Little Nightmares 3 Review – Recurring Dreams

Little Nightmares 3 Review – Recurring Dreams

While waiting for Little Nightmares 3 to arrive, I went back and replayed the first two games, and I was reminded just how much creepier the first one is than its sequel. The Janitor, with his sinisterly stretched arms that could seemingly reach the silent protagonist, Six, wherever she hid, was the stuff of children’s night terrors. The chefs, with their unsettling fleshy masks, taunted me with the truth that was veiled behind them. It’s a reveal the game never offers, leaving my imagination to run wild. The second game was still one I enjoyed very much, but it felt like Tarsier Studios had toned down some of the grotesque, haunting displays in the sequel. It failed to create memorable villains on par with the original. Little Nightmares 3 changes hands to the horror veterans at Supermassive Games, and though the addition of co-op is a great fit, it feels similarly sanitized and overly familiar at times. It’s as though it looked to the sequel more than the original for the blueprint.
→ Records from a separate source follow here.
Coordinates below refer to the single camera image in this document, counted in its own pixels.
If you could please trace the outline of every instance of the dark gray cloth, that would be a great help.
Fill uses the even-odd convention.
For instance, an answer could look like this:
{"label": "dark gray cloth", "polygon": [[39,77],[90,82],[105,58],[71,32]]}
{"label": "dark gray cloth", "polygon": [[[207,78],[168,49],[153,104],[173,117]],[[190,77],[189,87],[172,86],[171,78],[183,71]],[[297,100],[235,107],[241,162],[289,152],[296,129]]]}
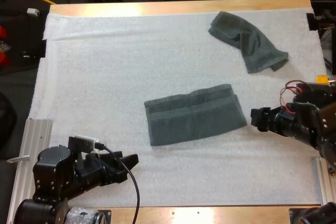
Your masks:
{"label": "dark gray cloth", "polygon": [[236,15],[220,12],[211,23],[209,33],[242,50],[248,73],[266,68],[280,69],[288,61],[288,53],[275,48],[254,25]]}
{"label": "dark gray cloth", "polygon": [[152,146],[220,135],[246,125],[230,84],[145,102]]}

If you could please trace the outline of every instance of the metal clamp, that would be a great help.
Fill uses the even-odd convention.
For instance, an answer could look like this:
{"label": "metal clamp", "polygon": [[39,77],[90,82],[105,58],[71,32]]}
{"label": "metal clamp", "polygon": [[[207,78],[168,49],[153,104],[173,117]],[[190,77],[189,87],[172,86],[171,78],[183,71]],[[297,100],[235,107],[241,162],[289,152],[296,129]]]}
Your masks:
{"label": "metal clamp", "polygon": [[6,163],[13,164],[13,163],[18,163],[20,161],[28,161],[28,160],[30,160],[30,156],[29,155],[24,155],[24,156],[21,156],[21,157],[13,157],[11,159],[8,159],[8,160],[6,160]]}

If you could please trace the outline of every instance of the cable connector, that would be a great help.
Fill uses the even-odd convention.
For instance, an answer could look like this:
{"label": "cable connector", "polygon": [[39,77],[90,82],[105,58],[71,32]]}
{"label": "cable connector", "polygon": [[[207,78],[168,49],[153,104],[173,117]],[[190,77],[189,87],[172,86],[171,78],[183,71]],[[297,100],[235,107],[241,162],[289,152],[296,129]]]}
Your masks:
{"label": "cable connector", "polygon": [[99,142],[95,142],[95,148],[102,151],[105,150],[105,145]]}

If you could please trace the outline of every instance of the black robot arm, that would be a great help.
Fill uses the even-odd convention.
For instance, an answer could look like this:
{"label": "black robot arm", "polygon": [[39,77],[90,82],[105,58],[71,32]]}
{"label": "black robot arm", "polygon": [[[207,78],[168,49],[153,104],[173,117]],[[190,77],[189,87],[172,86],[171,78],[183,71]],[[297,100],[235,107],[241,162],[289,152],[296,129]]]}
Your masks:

Little Nightmares 3, like the previous games, is a cinematic horror-platformer, now newly built for two players–or one player and an AI companion. Without loading screens or virtually any prompts on the screen, it’s extremely immersive, dropping you into a world that runs on nightmare fuel. Both this game’s story and the broader universe are purposely vague, and this has always been the series’ best attribute. Scurrying through dark apartments, rundown schools, foggy beaches, and haunted libraries nails the intent to present the world as an ever-present threat that is effective not just because it looks and sounds scary or because you’ll reliably find yourself dashing away from monsters.

Instead, the world itself is so hard to grasp, operating on dream logic, like someone has extracted the real memories of kids’ nightmares and put them into a game. This means every creepy encounter with its monsters of different shapes and sizes always comes with bewilderment. What is this, and how do I evade it? The rules of the world are always changing, and with uncertainty comes fear.